Em contrapartida, perguntam – e reperguntam –, no que são acompanhados por comentadores políticos ilustres sobre a configuração das coligações pós-eleitorais e sobre se viabilizam um governo minoritário da força política contrária que tenha vencido as eleições sem conseguir maioria parlamentar (Isso, à partida, também condiciona o voto). Porém, quando um candidato anuiu a dizer que viabilizaria um governo de minoria da adversária força política (ficando o outro interveniente no silêncio), garantindo que, em nome da humildade democrática, não apresentaria moção de rejeição do programa de governo nem votaria a favor de qualquer outra, logo veio a questão se viabilizaria o primeiro Orçamento do Estado, ao que o interpelado respondeu que seria temerário comprometer-se com um documento que se desconhece

Como observa Capicua no JN, “os jornalistas, que têm o triplo do tempo de antena dos candidatos (!), queixam-se [de] que estes não falam de coisas fundamentais, peroram sobre os assuntos ausentes, sobre a falta de profundidade das explicações, lamentando que não haja rasgo e que se rebatam mais as propostas alheias do que se exponham as próprias”. E, a seguir, comenta: “[…] Pontuam e avaliam como jurados de um concurso de danças de salão. […] Muitas vezes, avaliam como vitorioso o dançarino despreparado, que pisa todos os pares […] e pontapeia os adversários quando a música não o favorece, tomando-o como o centro da coreografia política, apontando as luzes para a sua ridícula prestação e aplaudindo a sua capacidade de impactar a plateia.”

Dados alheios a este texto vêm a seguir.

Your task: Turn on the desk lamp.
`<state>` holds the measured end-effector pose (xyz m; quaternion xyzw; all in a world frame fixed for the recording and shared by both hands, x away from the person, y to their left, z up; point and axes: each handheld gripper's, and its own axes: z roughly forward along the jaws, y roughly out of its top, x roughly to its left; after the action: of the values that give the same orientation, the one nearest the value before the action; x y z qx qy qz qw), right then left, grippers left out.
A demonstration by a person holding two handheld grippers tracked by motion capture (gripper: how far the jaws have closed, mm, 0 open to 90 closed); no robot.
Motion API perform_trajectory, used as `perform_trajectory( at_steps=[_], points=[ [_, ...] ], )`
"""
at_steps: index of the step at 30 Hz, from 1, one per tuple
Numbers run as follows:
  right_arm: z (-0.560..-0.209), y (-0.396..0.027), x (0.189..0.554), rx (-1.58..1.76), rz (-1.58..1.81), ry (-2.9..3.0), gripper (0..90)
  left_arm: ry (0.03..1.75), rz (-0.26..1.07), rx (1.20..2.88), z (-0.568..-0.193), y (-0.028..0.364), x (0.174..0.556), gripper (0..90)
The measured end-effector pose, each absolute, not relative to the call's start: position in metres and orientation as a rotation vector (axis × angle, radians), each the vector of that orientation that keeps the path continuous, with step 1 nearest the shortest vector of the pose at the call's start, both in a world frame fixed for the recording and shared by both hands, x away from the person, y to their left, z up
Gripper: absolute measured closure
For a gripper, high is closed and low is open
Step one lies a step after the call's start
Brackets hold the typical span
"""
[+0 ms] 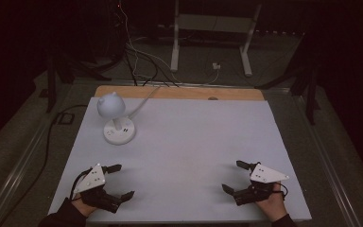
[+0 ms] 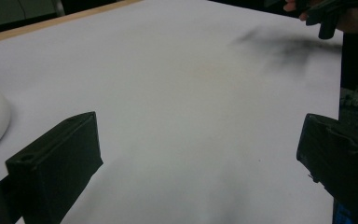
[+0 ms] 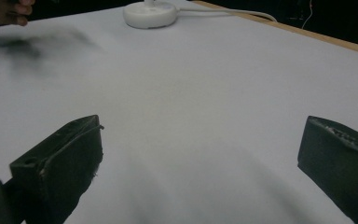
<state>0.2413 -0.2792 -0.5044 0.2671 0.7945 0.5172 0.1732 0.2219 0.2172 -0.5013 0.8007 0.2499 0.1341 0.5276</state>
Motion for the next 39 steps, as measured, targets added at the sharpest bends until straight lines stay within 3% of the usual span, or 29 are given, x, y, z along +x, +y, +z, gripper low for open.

Os jornalistas equiparam polos de extrema-esquerda, com aduções baseadas em números e em factos, e de extrema-direita, com propostas irrealistas e mal relacionadas com a verdade.    

***

Tudo isto seria evitável, se dessem mais espaço e voz aos partidos, ou seja, se comentadores e jornalistas não quisessem protagonizar o espaço pré-eleitoral e praticar um novo caciquismo.

Sejam só jornalistas ou só comentadores, não protagonistas nem avaliadores. Deixem falar os partidos e não façam lavagem ao cérebro dos eleitores, que já são maiores e sabem avaliar!